Staying or leaving: the dilemma for Venezuelan migrants amid Covid-19 crisis
By Daniela Brik
Quito, Apr 16 (efe-epa).- Venezuelan migrants face the dilemma of risking hunger, lack of work and the advancing Covid-19 pandemic or retracing their steps back to their home country.
Thousands of displaced citizens from the crisis-hit nation are facing this impossible decision throughout Latin America, especially in countries such as Ecuador.
Ricardo Castillo, who lives in southern Quito, says his family does not have enough to eat despite the food assistance they receive.
“We are at home taking care of ourselves and we have paid a month (of rent), but we do not even have enough to eat. The only help we have received was a lunch cover,” he explains.
Like many other Venezuelans, thousands according to NGOs, he plans to return to his country, this time fleeing not from a humanitarian crisis but from the outbreak.
The trip will be particularly arduous as the journey will have to be made on foot, plagued by hunger, poverty and health services that cannot cope with the threat of the virus.
Castillo has lived in Ecuador for almost two years with his wife and two children, aged 10 and 11, but says they have no choice but to return to their birth country.
“Because we no longer have a stable job. Yes, we are going to leave,” says the former construction worker.
Their route is unclear but Castillo says they have been offered help to get to Cúcuta, a city on the border between Colombia and Venezuela.
In Colombia the government has announced a humanitarian corridor to allow Venezuelans to travel from Cali, in the southwest, back to their home country but no such scheme exists in Ecuador.
Ecuadorian authorities closed the land borders in mid-March, when a state of emergency was declared over the pandemic, banning the entry or exit of anyone, regardless of their nationality.
Ecuador’s interior minister María Paula Romo tells Efe there is concern about people who want to travel from Peru to Ecuador and from Ecuador to Colombia to return to Venezuela.
She says that providing a corridor like in neighbouring Colombia “is not something that has been analysed and at this moment the Colombian border with Ecuador is closed”.

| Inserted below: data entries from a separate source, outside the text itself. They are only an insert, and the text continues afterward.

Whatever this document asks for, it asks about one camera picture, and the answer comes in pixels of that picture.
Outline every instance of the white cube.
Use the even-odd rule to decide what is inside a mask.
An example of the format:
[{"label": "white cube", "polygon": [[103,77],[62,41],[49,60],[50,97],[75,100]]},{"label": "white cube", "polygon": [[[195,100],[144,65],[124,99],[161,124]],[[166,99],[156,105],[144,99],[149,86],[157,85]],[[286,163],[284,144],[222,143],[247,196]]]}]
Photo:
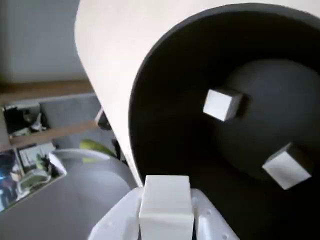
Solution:
[{"label": "white cube", "polygon": [[312,162],[292,143],[270,156],[262,168],[287,190],[311,177]]},{"label": "white cube", "polygon": [[189,177],[146,176],[139,221],[142,240],[191,240],[194,214]]},{"label": "white cube", "polygon": [[230,89],[209,90],[203,112],[221,121],[236,116],[242,94]]}]

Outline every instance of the wall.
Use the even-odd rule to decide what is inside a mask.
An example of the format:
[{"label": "wall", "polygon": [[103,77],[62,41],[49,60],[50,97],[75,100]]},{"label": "wall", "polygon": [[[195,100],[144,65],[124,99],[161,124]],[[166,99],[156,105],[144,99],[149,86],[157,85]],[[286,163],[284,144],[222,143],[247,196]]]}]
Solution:
[{"label": "wall", "polygon": [[75,48],[79,0],[1,0],[2,82],[83,79]]}]

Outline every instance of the white table surface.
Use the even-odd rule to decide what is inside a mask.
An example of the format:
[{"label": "white table surface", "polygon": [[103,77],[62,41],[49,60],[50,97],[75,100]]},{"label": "white table surface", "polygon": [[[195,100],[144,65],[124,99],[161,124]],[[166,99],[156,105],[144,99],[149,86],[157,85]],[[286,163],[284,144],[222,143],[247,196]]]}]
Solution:
[{"label": "white table surface", "polygon": [[320,16],[318,0],[82,0],[76,48],[132,174],[142,180],[130,146],[132,86],[145,56],[173,26],[204,10],[236,3],[268,3]]}]

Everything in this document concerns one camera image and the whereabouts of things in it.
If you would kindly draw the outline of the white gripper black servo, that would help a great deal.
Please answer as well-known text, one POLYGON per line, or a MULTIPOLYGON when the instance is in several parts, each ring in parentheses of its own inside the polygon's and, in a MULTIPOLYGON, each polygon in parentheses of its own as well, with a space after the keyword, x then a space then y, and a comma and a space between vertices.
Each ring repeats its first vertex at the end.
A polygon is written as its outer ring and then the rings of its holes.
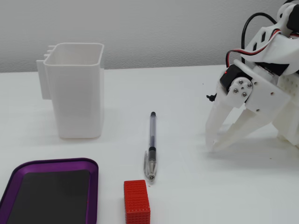
POLYGON ((206 122, 206 146, 214 149, 217 132, 234 108, 242 105, 254 114, 275 117, 290 97, 273 83, 274 75, 256 65, 250 68, 235 60, 220 77, 209 117, 206 122))

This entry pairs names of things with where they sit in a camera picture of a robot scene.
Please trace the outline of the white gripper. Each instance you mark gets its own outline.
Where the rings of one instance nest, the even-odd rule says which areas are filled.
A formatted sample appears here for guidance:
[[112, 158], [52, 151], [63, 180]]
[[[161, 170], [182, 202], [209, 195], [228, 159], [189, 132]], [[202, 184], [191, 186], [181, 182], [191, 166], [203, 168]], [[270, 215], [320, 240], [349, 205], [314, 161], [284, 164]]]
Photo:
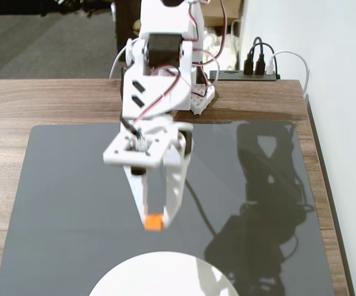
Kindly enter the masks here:
[[[173, 122], [172, 139], [164, 153], [166, 166], [166, 204], [163, 207], [163, 227], [168, 228], [182, 205], [185, 179], [194, 146], [193, 125]], [[132, 196], [143, 225], [148, 216], [147, 169], [123, 166]]]

Official crossings between Peru and Colombia have been closed and the military has clamped down on up to 200 illegal points of entry, according to the International Organization for Migration.
The situation has led to many Venezuelans leaving Ecuador, which has been one of the worst affected countries in the area with around 8,000 confirmed infections and 390 deaths.
Virginia Ruiz, 33, from Falcón State in Venezuela, tells Efe that she survives on $10 a day which she earns delivering food on a bike between 8 am and 2 pm when a curfew takes effect.
“There are many people who want to go back because the companies have closed due to the coronavirus and they have no savings,” she adds.
Daniel Regalado, director of the Civil Association of Venezuela in Ecuador, says that beyond the problems of quarantines and a lack of medical care, Venezuelans are facing famine.
Many have also suffered forced evictions due to the impossibility of paying rent or are trapped in their homes because landlords have threatened to take back the property or remove their belongings if they leave.